Find through the Ai mirror the creativity you seek…

I’ve just wrapped up an NFT collection of AI generated fantasy art experiments which took me to cool, visual places I’d not expected. I went a bit crazy — addicted, immersed — but am now ‘free’ again to reflect and to analyse.

I’m pleased enough with the (unique) images I selected (with some care) that I also turned them into NFTs [for sale for affordable MATIC on Polygon via Rarible etc.]

The trick is to choose a strong source image, and a phrase which starts to explore something close to your heart.

What I wanted, and mostly ended up, was to explore themes of:

Plant-based architecture, harmony with nature, organic homes, futuristic homes, green ideas, climate change hopes and fears, tarot-style spiritual cards and also potential concept art for a fantasy book/game/nft project (set in nature).
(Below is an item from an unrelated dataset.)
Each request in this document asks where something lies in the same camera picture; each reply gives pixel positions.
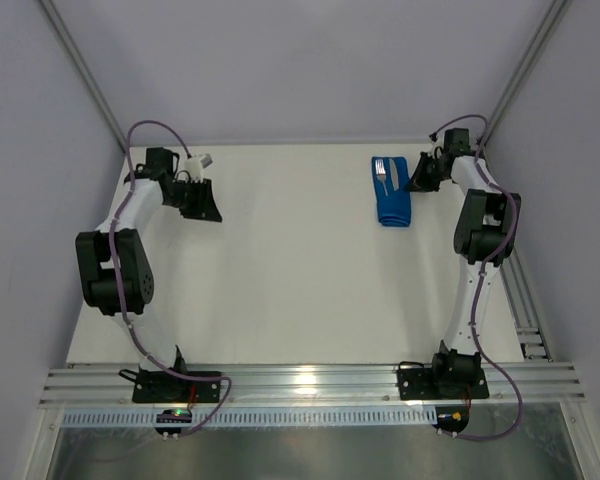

I was guiding the AI via the following: my choice of (nature photography) image, the short phrase I was entering and how close to the source image I wanted my results. The ensuing results would then guide my next move, like a feedback loop. When we went too far out I’d have to try a reduced setting, or even a different phrase, and try to steer things back on my track.

At times it could be frustrating, like not reaching a particular destination or desired kind of image. At other times I’d just feel content to have exhausted a certain idea and not wish to go further with it, even though I could have produced numerous results (which most likely would only have been similar).

For example: I have images of plants I thought would make great sci-fi homes or buildings. Not long afterwards, a short series of futuristic results emerged which were interesting enough or pleased me in some way, for at least peeking into this kind of future.

Below you can see the original image of a specific plant:

And an AI-generated ‘dream’ version, applied with the phrase ‘futuristic plant colony’ in the ‘Synthwave’ art style:

What about exploring a honeysuckle plant?

Or a cucumber plant:

You can see how impressive this will be for fantasy artists, concept artists or book cover designers.

This is because generating AI-guided art is now so simple and easy. Select a source image, apply an art style, write a short phrase and also choose how close to the image you’d like to stay. This app (appropriately called ‘dream’ from wombo) makes it quick and easy. It feels a bit like dreaming. For once, I was creating artwork in seconds that no one had seen before, based on something I was exploring. More apps, more art styles, more advanced adjustment settings… these are all coming, no doubt.

This source image below, of the top of a maize/sweetcorn plant, for some reason yielded great results, which I just couldn’t stop exploring or let go, maybe due to a love of trees. But it also has quite a fantastical / firework quality.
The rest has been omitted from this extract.